Exercise aim:
Which lines belong in your copy? Those from the start of the data through the line with "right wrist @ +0", exactly as written, without any pictures.

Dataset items
* * * * * * * * *

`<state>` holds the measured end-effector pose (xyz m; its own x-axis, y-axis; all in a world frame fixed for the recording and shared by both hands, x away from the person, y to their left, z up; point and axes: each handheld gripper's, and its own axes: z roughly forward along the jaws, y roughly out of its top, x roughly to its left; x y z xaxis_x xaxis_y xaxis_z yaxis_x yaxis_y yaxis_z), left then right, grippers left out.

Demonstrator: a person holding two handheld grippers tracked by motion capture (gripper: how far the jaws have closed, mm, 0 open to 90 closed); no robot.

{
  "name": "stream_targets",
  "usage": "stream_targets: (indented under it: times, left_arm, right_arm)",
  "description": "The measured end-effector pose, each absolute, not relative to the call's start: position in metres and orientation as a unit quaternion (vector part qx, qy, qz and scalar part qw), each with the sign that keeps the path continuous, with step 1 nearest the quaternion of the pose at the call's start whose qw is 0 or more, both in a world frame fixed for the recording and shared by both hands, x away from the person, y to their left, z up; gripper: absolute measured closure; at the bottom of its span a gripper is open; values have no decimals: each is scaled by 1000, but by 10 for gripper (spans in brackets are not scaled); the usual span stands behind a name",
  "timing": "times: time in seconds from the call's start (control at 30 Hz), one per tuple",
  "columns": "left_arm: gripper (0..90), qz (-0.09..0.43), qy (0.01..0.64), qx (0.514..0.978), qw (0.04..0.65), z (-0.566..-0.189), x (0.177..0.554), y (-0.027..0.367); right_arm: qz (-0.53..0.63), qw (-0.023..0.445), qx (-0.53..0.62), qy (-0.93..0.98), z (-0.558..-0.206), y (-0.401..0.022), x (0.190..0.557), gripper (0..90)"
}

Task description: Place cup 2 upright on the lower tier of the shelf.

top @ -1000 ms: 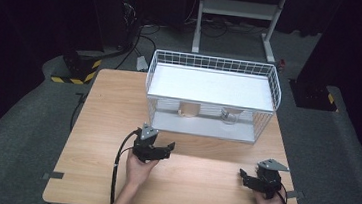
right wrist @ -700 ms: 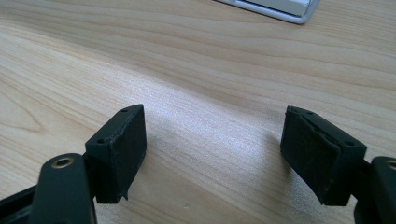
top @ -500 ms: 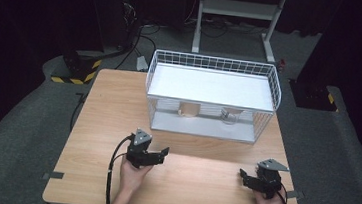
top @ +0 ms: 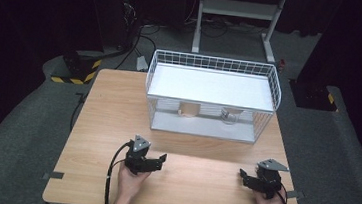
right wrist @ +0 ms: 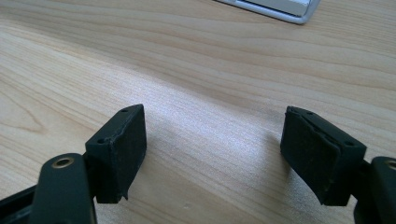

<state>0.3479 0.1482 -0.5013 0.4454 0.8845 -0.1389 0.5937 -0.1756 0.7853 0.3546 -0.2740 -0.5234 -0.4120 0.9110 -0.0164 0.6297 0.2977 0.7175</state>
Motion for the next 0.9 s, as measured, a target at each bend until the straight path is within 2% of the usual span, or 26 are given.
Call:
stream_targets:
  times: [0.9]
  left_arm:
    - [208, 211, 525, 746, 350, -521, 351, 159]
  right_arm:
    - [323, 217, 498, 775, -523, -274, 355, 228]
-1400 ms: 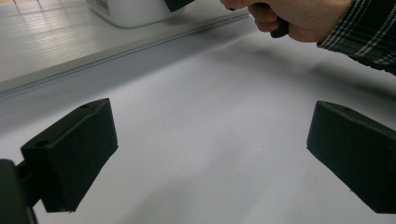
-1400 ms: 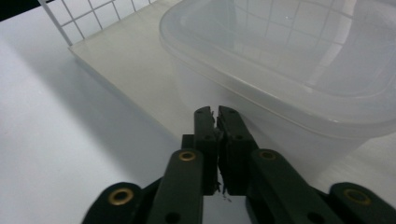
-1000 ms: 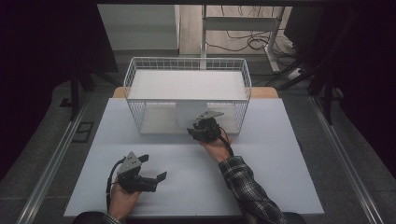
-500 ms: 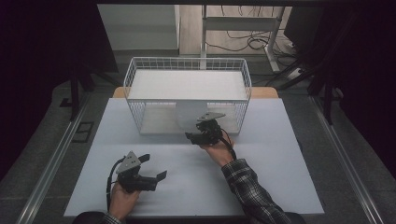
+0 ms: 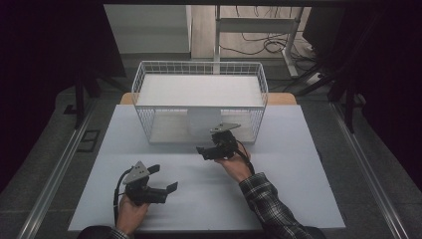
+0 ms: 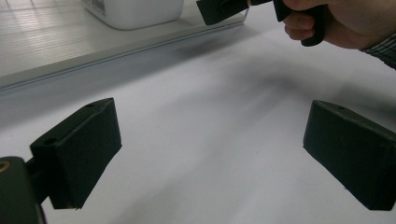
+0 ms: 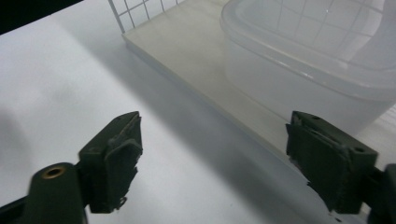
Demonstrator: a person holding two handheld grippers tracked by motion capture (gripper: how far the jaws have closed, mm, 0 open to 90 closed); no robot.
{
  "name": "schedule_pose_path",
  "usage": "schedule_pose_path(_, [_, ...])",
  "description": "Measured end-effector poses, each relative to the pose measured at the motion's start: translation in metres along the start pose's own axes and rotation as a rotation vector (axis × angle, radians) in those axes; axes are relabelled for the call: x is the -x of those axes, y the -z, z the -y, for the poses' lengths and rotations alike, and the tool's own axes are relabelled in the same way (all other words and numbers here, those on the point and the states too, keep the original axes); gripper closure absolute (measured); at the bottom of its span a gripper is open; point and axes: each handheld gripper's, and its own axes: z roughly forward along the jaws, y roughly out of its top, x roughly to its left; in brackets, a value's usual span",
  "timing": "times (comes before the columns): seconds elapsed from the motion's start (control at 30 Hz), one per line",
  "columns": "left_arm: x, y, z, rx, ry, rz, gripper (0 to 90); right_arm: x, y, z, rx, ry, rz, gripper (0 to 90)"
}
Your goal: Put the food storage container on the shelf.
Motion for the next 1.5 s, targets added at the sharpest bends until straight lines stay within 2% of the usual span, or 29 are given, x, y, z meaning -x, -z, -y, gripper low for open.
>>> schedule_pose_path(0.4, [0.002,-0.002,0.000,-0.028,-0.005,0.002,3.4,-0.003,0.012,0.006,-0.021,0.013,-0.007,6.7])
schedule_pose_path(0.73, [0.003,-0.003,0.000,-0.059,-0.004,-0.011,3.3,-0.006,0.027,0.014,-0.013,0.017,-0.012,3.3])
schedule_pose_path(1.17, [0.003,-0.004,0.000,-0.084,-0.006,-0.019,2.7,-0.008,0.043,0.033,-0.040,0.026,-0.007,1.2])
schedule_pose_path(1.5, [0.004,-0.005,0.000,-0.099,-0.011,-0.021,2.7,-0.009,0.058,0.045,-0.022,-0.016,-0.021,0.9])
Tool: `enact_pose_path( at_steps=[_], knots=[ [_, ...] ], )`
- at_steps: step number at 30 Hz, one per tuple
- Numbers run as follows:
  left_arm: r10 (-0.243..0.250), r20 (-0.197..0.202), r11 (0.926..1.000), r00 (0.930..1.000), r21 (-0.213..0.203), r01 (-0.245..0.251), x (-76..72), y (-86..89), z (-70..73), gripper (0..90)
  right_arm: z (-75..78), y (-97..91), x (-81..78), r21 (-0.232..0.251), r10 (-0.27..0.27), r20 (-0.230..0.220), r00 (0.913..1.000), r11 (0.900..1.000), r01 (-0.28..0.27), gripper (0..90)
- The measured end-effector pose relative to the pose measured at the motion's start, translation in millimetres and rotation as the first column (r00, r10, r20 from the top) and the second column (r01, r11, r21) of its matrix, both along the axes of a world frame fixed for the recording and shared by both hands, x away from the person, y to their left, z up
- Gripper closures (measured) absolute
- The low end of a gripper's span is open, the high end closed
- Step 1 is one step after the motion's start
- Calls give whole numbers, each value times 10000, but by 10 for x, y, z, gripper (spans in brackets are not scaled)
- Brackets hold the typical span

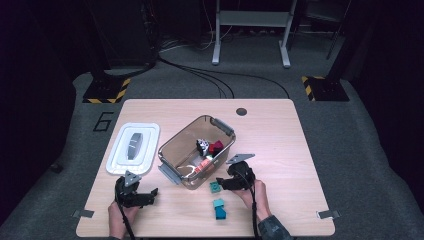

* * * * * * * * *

Problem solution:
`<state>` holds the measured end-effector pose (xyz m; its own x-axis, y-axis; all in a world frame fixed for the recording and shared by both hands, x away from the person, y to their left, z up; point and axes: each handheld gripper's, and its own axes: z roughly forward along the jaws, y roughly out of its top, x roughly to its left; x y z xaxis_x xaxis_y xaxis_z yaxis_x yaxis_y yaxis_z), left then right, grippers left out.

Demonstrator: a person holding two handheld grippers tracked by motion capture (gripper: how far the jaws have closed, mm, 0 open to 90 closed); no robot.

{
  "name": "stream_targets",
  "usage": "stream_targets: (indented under it: times, left_arm, right_arm)",
  "description": "The measured end-effector pose, each absolute, not relative to the call's start: position in metres and orientation as a unit quaternion (vector part qx, qy, qz and scalar part qw), each with the sign that keeps the path continuous, with step 1 nearest the quaternion of the pose at the call's start whose qw is 0 or more, both in a world frame fixed for the recording and shared by both hands, x away from the person, y to their left, z up; gripper: absolute measured closure; at the bottom of its span a gripper is open; values have no decimals: each is scaled by 1000, but by 10 for gripper (spans in brackets are not scaled); the usual span stands behind a name",
  "timing": "times: time in seconds from the call's start (control at 30 Hz), one per tuple",
  "columns": "left_arm: gripper (0..90), qz (-0.09..0.43), qy (0.01..0.64), qx (0.514..0.978), qw (0.04..0.65), z (-0.566..-0.189), x (0.177..0.554), y (-0.027..0.367); right_arm: qz (-0.53..0.63), qw (-0.023..0.445), qx (-0.53..0.62), qy (-0.93..0.98), z (-0.558..-0.206), y (-0.401..0.022), x (0.190..0.557), gripper (0..90)"
}

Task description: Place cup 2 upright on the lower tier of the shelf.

top @ -1000 ms: 
right wrist @ -700 ms: 
top @ -500 ms: 
top @ +0 ms: 
right wrist @ +0 ms: 

The output is complete as it stands.